İsyan etmenin de bir raconu var. Eh, oyunu kuralına göre oynarsanız kazanan siz olursunuz. Peki masadan kazançlı kalkan taraf olmak için isyan bayrakları nasıl çekilmeli?
Haftanın yorgunluğunu atma, biraz olsun huzur bulma umuduyla gittiğiniz salaş restorandaki garson önce limonlu ve buzlu olarak sipariş ettiğiniz sodanızı sade ve tabii ki oda sıcaklığında, ardından mantarsız istediğiniz eti bol mantarlı ve soğumuş olarak getirdiğinde ne yaparsınız?

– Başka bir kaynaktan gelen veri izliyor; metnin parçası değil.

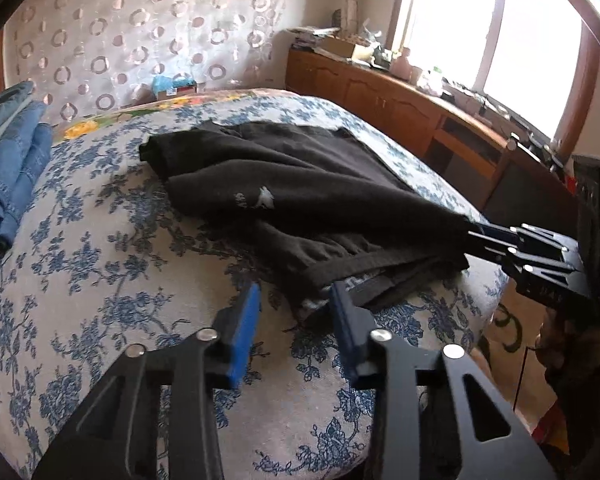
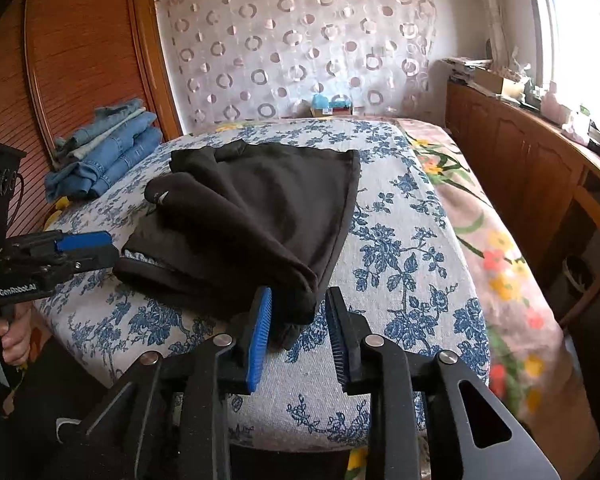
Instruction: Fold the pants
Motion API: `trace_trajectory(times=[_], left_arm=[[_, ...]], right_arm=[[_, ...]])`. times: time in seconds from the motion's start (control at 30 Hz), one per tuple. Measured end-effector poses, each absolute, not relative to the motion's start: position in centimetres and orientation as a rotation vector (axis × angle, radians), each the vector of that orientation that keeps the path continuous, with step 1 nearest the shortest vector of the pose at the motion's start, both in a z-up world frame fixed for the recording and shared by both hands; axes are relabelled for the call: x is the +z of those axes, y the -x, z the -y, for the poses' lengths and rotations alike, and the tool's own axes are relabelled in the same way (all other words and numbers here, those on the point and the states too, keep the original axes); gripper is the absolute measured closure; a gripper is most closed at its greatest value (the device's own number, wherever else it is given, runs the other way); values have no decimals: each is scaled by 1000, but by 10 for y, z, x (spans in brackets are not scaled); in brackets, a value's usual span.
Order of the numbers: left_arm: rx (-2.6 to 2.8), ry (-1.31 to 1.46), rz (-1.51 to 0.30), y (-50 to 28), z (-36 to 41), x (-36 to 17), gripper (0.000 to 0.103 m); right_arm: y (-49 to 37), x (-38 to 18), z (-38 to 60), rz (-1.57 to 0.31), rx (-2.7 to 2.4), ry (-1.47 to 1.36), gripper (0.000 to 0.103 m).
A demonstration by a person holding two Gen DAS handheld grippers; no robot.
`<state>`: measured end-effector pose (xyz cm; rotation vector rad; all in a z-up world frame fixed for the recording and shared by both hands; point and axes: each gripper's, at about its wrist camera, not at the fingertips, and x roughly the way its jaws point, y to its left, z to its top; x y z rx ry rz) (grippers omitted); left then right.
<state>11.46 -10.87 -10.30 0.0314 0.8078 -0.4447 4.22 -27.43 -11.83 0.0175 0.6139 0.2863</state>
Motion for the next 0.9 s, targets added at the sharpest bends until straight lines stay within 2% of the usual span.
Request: trace_trajectory(times=[0.3,0.37,0.47,0.9], left_arm=[[-436,-100,-802,-123,127,-104,69],[-439,-98,-791,-121,126,-104,86],[-442,-110,-775,-116,125,-101,95],[-480,-40,-786,-94,108,-88,96]], right_arm=[[-54,-127,276,-649,292,-52,70],[-54,-127,275,-652,295,-52,70],[-55,-127,276,-653,293,-60,69],[-56,-127,277,-654,299,-65,69]])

Size kendinizi her an patlayacak bir bomba gibi hissettiren kişi, niyeyse dediklerinizin aksini yapan bu garson ağabeyimiz de olabilir, kaçırmak üzere olduğunuz toplantıya yetişirken aracına bindiğiniz taksici amca da sevgiliniz ya da babanız da... Krizleri ufak çaplı bir isyanla çözebiliyorsanız ne âlâ ama herkes isyan çıkararak istediğini elde etme yeteneğiyle doğmuyor. Kaldı ki pek çoğumuz isyan etmeyi beceremiyoruz.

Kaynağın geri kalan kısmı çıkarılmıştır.